Will: Yeah, we got into a lot of trouble in there.

Dax: I said ‘You’re not going to ask ole Abbott and Costello to not, you know…

Will: Right.

Dax: …get physical with one another at the same time. Why are you going to ask these…

Will: two…

Dax: …with the oral dexterity just overlapping and adding…

Will: …just tie our hands.

Dax: Seems silly to us but what do we know.

Q: What is your character in jail for?

Dax: All kind of low level petty crimes. The first time I'm incarcerated it was for stealing the publisher's clearance house prized patrol van at eight-years old because I thought there'd be a million bucks inside and I get arrested for trying to cash the oversize check. That is word for word from the commercial. That was pretty solid. The next time, I shoot up a mailbox in a botched…

Will: robbery attempt.

Dax: Yep and that becomes a federal offensive.

Will: That was real crap.

Dax: Which is kind of a story hole because why would I see Biederman? He’s probably a state court and that’s a federal… It’s movie magic. It’s called willful suspension of disbelief.

Will: Yup.

Dax: I think I’ve been in prison three different times because I say if I had a nickel for every time I’d been in jail, I’d have 15 cents.

Will: Yeah, that’s right.

Dax: And either my math is wrong or that adds up to …

Q: That’s just two. What’s the last one?

Will: The last one is….Oh! for stealing a police car. Right?

Dax: Good work. I didn’t know that. You did more background work on me than I did.

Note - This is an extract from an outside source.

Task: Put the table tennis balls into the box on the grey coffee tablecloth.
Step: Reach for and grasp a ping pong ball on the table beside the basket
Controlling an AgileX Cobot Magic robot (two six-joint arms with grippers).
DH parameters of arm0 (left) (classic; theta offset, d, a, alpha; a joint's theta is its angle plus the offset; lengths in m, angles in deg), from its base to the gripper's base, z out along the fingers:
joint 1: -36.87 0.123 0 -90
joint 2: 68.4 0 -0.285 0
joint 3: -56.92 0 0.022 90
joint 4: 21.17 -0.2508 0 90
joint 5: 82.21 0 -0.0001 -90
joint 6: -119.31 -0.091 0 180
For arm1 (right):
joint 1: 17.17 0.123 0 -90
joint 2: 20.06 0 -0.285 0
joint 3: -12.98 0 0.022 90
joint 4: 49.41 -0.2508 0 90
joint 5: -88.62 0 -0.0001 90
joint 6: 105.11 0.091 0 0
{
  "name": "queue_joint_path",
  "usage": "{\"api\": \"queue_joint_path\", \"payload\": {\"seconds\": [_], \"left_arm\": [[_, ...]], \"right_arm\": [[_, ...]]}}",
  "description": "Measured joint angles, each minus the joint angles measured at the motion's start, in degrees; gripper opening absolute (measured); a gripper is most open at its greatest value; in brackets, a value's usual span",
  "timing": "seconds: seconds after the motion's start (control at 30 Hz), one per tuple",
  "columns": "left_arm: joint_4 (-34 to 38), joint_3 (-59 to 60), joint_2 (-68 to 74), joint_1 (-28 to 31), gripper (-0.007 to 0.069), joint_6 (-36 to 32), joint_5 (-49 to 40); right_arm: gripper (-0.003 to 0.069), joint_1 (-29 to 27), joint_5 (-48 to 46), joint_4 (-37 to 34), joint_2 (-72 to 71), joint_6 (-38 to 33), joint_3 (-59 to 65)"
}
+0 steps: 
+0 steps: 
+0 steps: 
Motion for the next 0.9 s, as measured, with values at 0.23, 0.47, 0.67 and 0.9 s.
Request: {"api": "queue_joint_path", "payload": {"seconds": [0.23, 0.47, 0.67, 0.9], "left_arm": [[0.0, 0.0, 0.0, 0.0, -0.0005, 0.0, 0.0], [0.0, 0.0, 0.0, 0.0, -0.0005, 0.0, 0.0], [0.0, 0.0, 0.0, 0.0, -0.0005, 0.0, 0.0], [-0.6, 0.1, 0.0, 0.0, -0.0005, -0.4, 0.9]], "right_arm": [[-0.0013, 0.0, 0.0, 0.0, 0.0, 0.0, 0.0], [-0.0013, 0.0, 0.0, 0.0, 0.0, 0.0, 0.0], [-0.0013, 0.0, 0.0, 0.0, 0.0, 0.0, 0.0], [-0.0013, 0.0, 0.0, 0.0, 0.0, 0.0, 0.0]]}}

Will: He says next time you steal a car, be sure it doesn’t have lights on the roof.

Dax: Yes, and then I go… do you like that? Does that one get you?

Will: That’s right.

Dax: Yeah.

Will: That’s a real fun moment.

Dax: It’s a good movie. Will and I saw it together. I laughed so hard. I am such a sucker for my own material. We were watching it together and I was laughing at myself.

Will: He was laughing really hard. It really tickled him.

Dax: I am my own biggest fan.

"Let’s Go to Prison" opens November 17th.